◆ PROBLEM DESCRIPTION ◆
The answer must be every line of the records in which the string "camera" appears.

Entries taken from a collection:

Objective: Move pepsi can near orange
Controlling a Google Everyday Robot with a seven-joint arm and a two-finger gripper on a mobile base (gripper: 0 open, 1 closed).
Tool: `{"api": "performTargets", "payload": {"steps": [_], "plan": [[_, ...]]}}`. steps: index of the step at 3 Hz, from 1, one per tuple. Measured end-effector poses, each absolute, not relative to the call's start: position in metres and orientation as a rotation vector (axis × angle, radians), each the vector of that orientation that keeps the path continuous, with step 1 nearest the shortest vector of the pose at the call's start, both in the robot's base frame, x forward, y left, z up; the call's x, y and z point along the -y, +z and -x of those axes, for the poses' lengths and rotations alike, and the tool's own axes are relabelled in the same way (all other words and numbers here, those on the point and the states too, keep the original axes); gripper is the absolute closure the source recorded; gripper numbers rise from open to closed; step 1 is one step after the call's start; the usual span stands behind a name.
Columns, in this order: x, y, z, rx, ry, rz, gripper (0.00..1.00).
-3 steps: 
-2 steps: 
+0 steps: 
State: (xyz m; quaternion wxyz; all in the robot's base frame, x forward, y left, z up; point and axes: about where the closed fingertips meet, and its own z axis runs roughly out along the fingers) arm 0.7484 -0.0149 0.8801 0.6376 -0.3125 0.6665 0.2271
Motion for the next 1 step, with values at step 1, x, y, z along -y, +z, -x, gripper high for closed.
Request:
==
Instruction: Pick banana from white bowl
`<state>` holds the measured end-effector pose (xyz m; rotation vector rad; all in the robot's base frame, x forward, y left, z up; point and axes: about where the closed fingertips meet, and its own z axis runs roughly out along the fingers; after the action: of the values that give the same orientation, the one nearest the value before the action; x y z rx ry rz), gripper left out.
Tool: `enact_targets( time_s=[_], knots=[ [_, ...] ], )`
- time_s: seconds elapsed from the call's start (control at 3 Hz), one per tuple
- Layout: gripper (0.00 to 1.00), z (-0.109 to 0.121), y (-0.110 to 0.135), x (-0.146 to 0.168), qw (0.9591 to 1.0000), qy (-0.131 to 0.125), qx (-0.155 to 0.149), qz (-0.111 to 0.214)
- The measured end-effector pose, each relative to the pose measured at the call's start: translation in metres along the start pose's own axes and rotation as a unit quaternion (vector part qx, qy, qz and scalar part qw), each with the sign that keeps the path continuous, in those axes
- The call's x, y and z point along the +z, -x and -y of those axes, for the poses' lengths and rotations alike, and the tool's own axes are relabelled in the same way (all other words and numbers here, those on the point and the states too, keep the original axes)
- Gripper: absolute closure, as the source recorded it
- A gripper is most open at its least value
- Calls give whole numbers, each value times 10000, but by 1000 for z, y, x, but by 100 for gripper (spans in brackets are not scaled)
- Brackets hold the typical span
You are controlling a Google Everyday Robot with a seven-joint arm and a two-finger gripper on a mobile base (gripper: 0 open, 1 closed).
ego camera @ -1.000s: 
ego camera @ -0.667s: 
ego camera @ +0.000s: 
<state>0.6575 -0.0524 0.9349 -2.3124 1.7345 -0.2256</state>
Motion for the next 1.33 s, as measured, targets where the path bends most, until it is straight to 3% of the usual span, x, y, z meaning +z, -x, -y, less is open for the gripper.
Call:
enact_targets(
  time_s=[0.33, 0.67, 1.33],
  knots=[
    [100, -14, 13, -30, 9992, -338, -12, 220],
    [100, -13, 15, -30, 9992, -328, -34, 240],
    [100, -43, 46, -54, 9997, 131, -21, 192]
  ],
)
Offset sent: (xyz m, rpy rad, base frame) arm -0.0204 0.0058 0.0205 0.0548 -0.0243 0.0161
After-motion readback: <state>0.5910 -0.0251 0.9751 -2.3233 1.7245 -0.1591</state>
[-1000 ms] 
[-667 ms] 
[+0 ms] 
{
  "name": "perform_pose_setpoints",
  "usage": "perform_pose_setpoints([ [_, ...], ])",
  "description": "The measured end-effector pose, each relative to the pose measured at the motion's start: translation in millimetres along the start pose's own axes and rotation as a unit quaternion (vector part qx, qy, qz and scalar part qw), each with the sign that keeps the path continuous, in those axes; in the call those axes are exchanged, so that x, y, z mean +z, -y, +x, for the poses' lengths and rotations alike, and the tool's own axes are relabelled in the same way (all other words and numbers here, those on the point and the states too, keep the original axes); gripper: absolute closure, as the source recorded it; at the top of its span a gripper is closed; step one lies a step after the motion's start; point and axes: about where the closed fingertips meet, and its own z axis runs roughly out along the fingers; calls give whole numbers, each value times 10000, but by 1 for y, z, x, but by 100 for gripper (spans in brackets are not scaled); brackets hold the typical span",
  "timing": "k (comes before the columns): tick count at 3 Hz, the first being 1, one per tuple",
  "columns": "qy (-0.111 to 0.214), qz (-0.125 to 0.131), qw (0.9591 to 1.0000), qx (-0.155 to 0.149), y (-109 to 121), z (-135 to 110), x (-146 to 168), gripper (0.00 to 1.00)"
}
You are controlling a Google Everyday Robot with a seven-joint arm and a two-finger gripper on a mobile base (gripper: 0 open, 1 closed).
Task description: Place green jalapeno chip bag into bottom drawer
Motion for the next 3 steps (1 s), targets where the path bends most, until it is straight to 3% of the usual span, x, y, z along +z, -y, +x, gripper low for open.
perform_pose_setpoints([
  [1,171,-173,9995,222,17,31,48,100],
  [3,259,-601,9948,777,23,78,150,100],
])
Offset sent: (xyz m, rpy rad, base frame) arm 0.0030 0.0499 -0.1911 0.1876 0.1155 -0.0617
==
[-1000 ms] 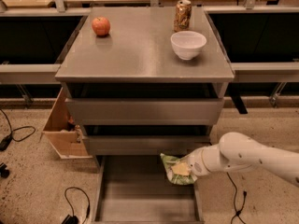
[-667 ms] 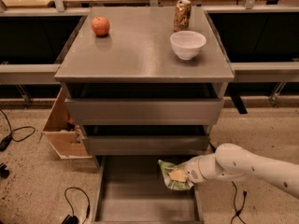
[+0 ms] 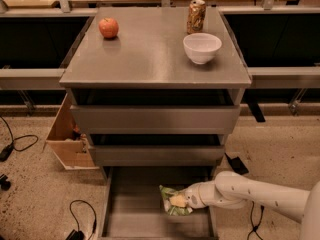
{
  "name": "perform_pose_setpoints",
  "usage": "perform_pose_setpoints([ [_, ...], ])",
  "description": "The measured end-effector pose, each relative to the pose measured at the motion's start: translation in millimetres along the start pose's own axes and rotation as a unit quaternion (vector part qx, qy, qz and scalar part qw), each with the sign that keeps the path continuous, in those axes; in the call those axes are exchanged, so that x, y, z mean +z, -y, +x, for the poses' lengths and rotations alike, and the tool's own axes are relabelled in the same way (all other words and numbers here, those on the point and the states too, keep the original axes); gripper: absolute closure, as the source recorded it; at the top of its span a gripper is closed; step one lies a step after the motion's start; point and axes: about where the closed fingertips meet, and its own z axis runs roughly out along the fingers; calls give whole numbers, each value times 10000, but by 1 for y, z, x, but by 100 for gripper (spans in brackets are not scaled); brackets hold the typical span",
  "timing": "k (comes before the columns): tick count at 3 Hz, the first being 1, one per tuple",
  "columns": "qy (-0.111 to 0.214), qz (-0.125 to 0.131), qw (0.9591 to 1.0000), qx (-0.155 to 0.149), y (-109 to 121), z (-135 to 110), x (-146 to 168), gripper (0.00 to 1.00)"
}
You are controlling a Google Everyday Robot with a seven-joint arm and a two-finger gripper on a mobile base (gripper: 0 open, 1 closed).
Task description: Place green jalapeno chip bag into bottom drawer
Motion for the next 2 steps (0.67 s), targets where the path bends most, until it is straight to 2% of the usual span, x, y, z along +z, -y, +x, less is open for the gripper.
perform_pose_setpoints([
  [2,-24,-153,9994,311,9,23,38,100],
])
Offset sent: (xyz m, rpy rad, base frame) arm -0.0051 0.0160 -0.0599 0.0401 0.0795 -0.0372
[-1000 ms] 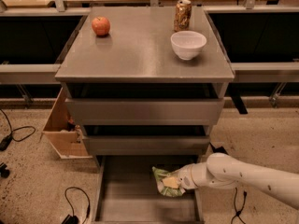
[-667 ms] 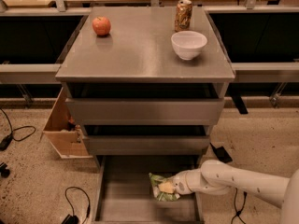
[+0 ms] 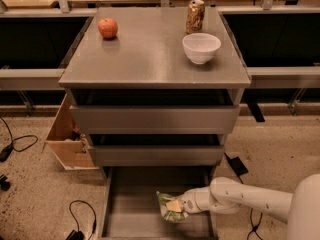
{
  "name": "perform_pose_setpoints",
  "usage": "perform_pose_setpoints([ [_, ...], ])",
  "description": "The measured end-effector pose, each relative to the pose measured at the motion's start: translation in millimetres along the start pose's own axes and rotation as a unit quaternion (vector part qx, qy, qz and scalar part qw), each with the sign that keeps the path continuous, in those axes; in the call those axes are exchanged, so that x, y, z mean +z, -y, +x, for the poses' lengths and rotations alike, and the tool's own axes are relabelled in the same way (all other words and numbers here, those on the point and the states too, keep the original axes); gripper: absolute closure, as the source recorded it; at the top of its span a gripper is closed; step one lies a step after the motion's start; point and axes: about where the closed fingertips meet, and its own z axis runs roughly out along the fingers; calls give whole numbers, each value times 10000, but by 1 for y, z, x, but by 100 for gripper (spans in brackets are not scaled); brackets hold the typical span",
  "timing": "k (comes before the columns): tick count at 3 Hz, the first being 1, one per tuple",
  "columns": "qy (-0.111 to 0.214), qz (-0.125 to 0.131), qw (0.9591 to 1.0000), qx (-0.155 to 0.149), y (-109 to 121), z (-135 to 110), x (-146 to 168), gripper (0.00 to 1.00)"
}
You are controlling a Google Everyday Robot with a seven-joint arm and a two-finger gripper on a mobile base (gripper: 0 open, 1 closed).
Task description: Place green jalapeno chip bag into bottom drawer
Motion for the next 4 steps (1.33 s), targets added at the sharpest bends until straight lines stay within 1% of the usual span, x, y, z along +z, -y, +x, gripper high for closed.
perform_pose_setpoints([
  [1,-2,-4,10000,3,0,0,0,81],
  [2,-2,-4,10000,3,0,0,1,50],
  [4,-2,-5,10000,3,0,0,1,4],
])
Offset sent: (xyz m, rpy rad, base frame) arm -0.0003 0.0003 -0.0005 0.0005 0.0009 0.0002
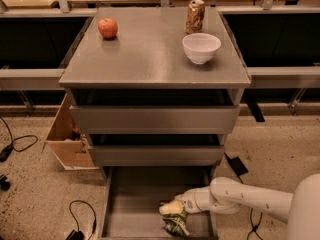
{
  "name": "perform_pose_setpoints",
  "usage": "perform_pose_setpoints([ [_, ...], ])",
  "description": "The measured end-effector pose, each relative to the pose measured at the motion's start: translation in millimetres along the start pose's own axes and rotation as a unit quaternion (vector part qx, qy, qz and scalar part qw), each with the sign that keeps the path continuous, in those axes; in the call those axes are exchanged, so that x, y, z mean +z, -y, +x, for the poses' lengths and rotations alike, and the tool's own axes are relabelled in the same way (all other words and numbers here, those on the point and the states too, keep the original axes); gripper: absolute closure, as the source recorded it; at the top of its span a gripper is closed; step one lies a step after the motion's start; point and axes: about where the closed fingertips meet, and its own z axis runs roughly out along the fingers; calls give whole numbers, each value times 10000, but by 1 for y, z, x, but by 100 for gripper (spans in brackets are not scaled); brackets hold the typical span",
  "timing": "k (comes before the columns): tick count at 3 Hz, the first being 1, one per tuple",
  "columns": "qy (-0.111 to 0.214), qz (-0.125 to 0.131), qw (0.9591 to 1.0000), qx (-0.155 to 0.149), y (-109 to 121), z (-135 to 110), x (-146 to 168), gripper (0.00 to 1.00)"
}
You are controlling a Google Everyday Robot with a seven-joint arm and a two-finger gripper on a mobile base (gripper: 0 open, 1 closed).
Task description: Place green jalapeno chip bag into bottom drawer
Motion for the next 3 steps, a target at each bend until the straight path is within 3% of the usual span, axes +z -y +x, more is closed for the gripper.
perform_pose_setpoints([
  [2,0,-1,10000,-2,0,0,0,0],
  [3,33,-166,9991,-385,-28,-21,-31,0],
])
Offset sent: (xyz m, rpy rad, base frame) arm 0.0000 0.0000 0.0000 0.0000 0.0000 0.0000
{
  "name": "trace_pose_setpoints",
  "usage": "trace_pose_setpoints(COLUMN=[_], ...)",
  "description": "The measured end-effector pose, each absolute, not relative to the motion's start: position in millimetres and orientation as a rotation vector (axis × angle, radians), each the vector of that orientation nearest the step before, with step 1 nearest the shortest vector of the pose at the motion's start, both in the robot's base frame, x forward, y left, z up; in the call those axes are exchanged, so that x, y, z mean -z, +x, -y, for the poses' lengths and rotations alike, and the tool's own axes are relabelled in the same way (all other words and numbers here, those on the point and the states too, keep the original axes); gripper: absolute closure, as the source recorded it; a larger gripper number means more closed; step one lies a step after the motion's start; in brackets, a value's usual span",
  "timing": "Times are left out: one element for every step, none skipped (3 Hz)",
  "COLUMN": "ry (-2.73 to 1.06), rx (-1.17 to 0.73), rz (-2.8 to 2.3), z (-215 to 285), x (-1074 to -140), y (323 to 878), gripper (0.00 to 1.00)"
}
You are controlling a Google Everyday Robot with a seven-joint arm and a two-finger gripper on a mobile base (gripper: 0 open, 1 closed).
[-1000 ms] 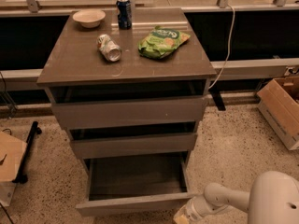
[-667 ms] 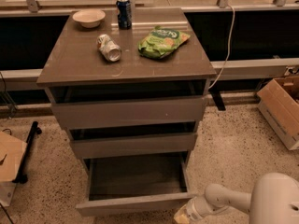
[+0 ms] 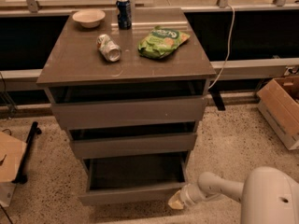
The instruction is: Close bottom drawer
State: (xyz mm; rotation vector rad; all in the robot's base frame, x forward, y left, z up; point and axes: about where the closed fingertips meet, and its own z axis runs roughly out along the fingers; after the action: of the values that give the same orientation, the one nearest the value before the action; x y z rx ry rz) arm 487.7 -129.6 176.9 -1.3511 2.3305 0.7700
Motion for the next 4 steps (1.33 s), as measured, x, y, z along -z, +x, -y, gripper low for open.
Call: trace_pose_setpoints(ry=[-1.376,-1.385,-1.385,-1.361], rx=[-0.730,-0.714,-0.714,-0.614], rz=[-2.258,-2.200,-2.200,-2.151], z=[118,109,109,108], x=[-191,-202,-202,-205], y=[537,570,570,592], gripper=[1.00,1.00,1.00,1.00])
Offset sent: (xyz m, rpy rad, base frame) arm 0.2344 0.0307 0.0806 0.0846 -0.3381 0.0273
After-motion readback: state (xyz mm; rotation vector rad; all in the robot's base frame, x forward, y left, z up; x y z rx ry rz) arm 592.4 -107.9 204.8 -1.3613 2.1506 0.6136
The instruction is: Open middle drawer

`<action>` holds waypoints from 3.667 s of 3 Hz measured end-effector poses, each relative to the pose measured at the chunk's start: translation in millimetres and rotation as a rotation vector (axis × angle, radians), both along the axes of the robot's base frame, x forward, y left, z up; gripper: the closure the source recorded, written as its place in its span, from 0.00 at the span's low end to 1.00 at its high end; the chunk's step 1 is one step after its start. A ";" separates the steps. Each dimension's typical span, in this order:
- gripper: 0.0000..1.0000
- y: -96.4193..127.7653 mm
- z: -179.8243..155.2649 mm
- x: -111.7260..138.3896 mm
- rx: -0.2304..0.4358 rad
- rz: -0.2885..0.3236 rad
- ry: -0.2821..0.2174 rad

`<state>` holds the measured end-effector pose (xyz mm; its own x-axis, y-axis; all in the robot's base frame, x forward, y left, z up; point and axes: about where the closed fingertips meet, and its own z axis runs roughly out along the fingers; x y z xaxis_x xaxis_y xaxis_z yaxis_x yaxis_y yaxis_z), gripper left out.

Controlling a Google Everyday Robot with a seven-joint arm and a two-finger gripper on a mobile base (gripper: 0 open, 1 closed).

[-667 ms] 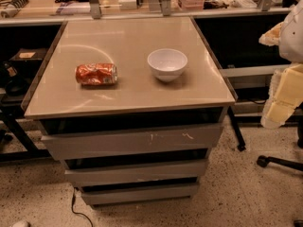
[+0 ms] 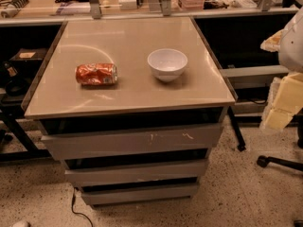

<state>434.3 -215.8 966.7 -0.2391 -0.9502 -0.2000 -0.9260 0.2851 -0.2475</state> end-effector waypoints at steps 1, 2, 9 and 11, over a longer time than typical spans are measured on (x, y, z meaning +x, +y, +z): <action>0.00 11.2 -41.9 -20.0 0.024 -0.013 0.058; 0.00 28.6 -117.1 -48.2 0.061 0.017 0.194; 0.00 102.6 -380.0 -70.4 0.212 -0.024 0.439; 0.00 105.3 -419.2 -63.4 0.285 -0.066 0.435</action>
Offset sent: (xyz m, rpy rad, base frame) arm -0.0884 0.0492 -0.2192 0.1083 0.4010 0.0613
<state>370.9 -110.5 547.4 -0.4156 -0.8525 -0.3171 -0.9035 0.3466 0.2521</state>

◆ ANSWER SECTION ◆
ego camera @ -1.000s: 
ego camera @ -0.667s: 
ego camera @ +0.000s: 

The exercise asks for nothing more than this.